[[ RECORD SET open ]]

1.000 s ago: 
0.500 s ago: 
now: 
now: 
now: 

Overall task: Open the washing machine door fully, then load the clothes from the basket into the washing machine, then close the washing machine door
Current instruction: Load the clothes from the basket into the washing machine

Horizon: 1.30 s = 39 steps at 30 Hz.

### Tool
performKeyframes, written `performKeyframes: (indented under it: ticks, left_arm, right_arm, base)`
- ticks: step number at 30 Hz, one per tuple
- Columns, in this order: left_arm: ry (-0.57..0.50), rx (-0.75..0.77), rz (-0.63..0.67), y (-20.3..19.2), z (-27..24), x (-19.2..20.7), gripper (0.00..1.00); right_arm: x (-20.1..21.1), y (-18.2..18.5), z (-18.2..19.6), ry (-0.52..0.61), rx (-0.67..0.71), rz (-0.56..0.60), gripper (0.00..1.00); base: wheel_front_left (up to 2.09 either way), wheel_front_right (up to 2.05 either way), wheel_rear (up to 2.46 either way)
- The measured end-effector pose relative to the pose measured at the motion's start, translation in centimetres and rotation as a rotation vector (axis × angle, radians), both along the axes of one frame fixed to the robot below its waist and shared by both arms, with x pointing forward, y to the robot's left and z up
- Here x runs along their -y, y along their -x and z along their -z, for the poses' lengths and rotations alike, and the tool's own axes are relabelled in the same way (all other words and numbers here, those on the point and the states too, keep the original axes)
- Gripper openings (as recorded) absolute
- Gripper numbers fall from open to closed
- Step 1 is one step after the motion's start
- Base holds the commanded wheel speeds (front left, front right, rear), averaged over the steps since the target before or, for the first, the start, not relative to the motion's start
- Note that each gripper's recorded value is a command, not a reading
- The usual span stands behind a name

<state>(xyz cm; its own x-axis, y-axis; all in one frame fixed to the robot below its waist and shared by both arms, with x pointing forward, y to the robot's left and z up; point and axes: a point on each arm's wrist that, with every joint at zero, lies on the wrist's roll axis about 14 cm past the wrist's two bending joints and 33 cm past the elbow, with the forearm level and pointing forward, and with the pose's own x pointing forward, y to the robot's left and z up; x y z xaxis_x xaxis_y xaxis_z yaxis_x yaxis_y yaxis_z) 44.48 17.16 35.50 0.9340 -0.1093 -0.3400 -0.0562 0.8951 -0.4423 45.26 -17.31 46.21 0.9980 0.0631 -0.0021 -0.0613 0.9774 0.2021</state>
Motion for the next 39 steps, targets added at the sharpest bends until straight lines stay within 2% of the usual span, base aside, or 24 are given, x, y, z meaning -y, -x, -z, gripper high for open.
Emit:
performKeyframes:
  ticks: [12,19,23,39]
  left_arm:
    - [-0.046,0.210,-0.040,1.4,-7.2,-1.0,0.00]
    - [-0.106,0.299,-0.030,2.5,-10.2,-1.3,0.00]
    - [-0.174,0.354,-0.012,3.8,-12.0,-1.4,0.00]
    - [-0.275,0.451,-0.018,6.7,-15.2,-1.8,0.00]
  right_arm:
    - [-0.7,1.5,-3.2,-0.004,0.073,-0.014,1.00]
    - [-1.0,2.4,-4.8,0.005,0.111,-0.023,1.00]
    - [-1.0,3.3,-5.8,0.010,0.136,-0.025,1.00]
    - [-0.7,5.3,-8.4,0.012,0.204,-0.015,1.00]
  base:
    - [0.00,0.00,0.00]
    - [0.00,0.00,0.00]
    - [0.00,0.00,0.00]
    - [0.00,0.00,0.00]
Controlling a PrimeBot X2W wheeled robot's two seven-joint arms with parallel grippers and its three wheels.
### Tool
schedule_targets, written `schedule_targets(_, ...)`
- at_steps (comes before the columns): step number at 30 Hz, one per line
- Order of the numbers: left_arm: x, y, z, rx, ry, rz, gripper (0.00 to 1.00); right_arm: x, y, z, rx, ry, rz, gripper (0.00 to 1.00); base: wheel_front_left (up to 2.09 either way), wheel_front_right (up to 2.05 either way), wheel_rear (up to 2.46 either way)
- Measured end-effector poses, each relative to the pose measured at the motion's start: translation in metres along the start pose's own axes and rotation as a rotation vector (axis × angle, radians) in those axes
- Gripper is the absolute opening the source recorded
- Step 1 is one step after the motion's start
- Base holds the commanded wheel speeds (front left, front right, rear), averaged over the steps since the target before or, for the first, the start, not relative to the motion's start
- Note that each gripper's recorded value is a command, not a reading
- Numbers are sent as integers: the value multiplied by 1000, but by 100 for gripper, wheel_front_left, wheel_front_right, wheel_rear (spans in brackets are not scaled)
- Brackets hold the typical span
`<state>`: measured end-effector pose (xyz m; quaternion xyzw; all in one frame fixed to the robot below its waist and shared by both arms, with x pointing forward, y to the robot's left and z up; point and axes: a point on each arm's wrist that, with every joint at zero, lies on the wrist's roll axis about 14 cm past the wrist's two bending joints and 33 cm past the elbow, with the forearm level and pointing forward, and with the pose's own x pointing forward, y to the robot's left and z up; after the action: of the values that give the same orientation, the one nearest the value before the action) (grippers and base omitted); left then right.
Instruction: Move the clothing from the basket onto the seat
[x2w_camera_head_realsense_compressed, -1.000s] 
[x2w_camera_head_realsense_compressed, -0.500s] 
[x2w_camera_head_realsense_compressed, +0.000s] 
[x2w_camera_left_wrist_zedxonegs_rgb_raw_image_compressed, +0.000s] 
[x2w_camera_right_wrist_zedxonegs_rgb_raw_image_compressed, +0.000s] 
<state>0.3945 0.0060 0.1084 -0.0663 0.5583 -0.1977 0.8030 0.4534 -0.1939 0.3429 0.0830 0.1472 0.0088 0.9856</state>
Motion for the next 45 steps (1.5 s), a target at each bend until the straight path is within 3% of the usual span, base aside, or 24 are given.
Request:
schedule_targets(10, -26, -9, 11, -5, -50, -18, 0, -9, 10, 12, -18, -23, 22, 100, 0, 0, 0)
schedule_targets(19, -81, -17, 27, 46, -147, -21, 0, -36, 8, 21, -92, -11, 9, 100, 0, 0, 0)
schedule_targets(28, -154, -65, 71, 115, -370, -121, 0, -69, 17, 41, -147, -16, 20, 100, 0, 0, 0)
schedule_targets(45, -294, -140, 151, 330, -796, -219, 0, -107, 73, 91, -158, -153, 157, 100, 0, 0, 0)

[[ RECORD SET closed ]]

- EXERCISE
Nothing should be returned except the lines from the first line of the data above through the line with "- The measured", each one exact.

- EXPECTED ANSWER
1.000 s ago: 
0.500 s ago: 
now: 
now: 
now: 

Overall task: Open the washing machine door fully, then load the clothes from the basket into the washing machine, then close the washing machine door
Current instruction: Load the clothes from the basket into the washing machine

Horizon: 1.30 s = 39 steps at 30 Hz.

### Tool
performKeyframes, written `performKeyframes: (indented under it: ticks, left_arm, right_arm, base)`
- ticks: step number at 30 Hz, one per tuple
- Columns, in this order: left_arm: ry (-0.57..0.50), rx (-0.75..0.77), rz (-0.63..0.67), y (-20.3..19.2), z (-27..24), x (-19.2..20.7), gripper (0.00..1.00); right_arm: x (-20.1..21.1), y (-18.2..18.5), z (-18.2..19.6), ry (-0.52..0.61), rx (-0.67..0.71), rz (-0.56..0.60), gripper (0.00..1.00); base: wheel_front_left (up to 2.09 either way), wheel_front_right (up to 2.05 either way), wheel_rear (up to 2.46 either way)
- The measured end-effector pose relative to the pose measured at the motion's start, translation in centimetres and rotation as a rotation vector (axis × angle, radians), both along the axes of one frame fixed to the robot below its waist and shared by both arms, with x pointing forward, y to the robot's left and z up

This response is done.